To start with, let’s ask ourselves what kind of world we would like to see and go backwards from there. Want intelligent citizens engaged in the political process? Invest in education and make pre-school through college free. How about less violence? End the failed war on drugs and address the abuse of legal and illegal drugs as a public health issue. It won’t be easy, but maybe those millions spent on prisons can be repurposed for treatment, counseling and public education. And stop letting the gun lobby call the shots. Regulate firearms stringently and put sensible plans into place to have fewer, not more, guns in the country. Because stockpiling weapons is not a symbol of “freedom,” it is a reaction to fear.

Let’s make stewardship of the planet a national project. It is still where we all have to live, and conserving and maintaining it shouldn’t be a left vs. right political game. We have to invest heavily in renewable energy, and encourage universities and businesses to seek sustainability.

Gross economic inequality? Tax wealth, not labor, and put policies into place that help everyone, not just the 1%. That can range from a liveable minimum wage to strengthening labor movements to building a single payer health system so that no one goes bankrupt when their kid gets sick. And think about what a basic income could really mean for the nation.

The others, the ones currently calling the shots are creating their own reality and they have been for a long time. They can, and will, push back against any sensible reform that will in any way empower regular people, the 99%, to have greater power over their own lives. This power threatens them and their wildly out-of-balance gilded lives. And they are scared, too. But the ruthless, bordering-on-sociopathic self-interest that has flourished in the boardrooms and backrooms where rich white men congregate is reaching its sell-by date.

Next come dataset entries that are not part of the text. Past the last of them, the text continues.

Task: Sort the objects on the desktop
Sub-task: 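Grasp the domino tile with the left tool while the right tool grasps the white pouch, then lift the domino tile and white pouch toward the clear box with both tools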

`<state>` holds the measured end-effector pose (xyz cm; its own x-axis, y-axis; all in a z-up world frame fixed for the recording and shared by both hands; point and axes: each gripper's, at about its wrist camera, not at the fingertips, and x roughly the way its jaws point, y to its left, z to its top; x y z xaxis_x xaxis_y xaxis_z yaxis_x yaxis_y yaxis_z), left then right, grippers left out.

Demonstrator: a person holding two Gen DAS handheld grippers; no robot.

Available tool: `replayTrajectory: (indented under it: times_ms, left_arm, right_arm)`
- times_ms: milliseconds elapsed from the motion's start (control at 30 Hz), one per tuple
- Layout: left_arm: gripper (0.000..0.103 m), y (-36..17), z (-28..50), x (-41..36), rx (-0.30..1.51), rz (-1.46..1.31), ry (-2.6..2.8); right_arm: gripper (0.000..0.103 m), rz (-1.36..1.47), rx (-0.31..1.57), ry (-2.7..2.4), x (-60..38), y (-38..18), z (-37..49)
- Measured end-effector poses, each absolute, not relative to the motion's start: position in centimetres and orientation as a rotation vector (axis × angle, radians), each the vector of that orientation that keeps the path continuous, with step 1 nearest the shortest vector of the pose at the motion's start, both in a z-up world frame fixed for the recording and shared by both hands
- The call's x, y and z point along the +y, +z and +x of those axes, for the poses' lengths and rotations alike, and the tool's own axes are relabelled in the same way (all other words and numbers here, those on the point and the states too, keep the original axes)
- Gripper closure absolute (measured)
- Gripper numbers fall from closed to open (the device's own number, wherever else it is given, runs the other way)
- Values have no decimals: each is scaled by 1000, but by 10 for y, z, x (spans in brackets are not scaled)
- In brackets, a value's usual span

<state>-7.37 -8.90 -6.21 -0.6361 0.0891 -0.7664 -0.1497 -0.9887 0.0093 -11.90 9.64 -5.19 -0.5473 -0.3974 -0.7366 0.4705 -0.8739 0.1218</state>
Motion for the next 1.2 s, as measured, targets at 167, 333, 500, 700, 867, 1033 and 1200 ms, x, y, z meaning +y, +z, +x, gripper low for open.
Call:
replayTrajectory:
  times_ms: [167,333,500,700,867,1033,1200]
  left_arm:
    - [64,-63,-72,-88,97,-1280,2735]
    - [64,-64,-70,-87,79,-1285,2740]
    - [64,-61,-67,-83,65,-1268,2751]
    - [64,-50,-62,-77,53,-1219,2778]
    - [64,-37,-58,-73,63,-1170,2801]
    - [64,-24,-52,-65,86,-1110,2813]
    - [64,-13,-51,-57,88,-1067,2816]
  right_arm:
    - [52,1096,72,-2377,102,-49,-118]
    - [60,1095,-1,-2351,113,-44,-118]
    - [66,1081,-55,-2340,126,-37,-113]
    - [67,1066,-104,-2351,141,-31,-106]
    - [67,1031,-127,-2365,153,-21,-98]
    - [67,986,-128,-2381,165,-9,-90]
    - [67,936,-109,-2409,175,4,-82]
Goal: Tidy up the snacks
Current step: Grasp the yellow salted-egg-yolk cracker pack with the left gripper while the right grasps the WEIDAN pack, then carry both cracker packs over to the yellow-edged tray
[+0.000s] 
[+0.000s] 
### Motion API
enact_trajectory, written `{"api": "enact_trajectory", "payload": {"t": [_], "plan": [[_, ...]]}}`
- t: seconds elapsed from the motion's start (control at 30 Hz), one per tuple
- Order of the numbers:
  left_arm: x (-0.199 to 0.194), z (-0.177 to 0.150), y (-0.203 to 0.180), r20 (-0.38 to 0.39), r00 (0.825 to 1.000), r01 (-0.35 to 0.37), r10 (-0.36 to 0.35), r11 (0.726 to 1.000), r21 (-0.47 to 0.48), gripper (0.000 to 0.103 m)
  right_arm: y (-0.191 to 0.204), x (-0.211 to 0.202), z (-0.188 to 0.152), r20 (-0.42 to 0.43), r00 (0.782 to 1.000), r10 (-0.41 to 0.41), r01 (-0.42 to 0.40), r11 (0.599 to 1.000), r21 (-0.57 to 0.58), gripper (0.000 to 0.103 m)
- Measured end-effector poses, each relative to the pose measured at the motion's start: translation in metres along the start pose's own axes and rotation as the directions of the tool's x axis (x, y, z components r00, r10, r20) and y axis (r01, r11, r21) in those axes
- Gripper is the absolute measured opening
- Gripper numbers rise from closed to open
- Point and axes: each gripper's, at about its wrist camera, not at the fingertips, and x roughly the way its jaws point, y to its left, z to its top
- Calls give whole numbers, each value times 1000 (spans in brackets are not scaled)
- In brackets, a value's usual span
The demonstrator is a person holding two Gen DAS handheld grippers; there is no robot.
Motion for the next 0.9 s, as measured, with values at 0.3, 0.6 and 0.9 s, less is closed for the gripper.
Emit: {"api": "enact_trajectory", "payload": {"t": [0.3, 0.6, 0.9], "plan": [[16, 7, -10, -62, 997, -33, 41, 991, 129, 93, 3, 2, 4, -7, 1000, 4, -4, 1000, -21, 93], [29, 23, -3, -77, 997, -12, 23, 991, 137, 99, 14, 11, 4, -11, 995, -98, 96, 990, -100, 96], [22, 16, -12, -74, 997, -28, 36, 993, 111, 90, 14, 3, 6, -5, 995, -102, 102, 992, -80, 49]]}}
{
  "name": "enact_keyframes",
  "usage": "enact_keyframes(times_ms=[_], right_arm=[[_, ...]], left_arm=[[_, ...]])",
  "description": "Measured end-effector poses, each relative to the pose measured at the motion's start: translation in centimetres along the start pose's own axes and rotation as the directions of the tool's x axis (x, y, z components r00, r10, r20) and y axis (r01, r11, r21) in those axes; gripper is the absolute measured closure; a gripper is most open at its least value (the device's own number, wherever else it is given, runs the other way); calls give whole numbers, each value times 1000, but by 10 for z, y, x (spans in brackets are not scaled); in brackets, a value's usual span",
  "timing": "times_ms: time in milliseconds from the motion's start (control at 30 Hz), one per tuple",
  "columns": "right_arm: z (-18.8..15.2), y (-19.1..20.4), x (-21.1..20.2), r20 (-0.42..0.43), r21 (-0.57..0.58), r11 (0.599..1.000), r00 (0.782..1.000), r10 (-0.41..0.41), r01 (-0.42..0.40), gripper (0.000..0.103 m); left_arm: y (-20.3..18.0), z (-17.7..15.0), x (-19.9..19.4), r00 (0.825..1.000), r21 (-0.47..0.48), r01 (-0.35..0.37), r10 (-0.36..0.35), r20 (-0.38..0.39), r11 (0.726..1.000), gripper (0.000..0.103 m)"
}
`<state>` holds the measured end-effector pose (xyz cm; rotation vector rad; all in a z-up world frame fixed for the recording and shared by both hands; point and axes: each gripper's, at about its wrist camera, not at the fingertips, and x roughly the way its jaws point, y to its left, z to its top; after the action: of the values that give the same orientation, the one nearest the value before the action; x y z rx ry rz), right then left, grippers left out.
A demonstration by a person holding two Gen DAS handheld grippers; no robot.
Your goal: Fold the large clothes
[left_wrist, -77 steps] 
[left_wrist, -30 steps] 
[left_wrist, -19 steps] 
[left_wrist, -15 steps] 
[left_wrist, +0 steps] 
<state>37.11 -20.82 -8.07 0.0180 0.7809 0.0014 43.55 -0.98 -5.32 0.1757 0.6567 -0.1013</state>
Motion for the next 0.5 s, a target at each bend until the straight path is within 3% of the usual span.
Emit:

And something will need to take its place.

So start small. Become engaged in local politics. Find that one cool issue that resonates with you, and learn everything you can about it. Talk to your neighbors. Listen. And participate in something, anything. Just don’t do nothing. That’s what the powers that be are already counting on.

How I Occupy

Occupy Wall Street turned two today with a smattering of direct actions in New York  and a bigger-than-expected media output. The laziest writers focused on “What has Occupy actually done?” (plenty, actually) while the more nuanced scribes listed the individual projects that various members of the original Zuccotti Park crew have devoted their talents to. Then there were the usual suspects, er, malcontents, claiming Occupy is dead, because they think it is. And that is fine with me.

From my first spine-tingling realization, in the fall of 2011, that NYC might finally have it’s own Tahrir Square, to my subsequent visits to the park, I knew they were onto something.  I knew that the fight for the interests of the 99% was the right fight, for the right time. So I volunteered. I put in the hours trying to build an organized web space for the movement to learn and share, and had my heart broken over the concerted efforts by the powers-that-be to discredit and destroy something so potentially good. And then there was the chronic (if understandable) dysfunction of a leaderless movement that grew so much bigger than the sum of its parts. We are still working on that.

But I have stayed focused on the movement’s potential and I am not walking away now. And while there are plenty of real-world Occupy-based projects  that I will gladly work to make happen, they are not the reasons I stay.

I occupy because Occupy showed me that I could make a difference and that I could become an active participant in my city, country and world. The people I met and the things I saw convinced me that I had just as much a right as anyone to be here. And we are still just beginning.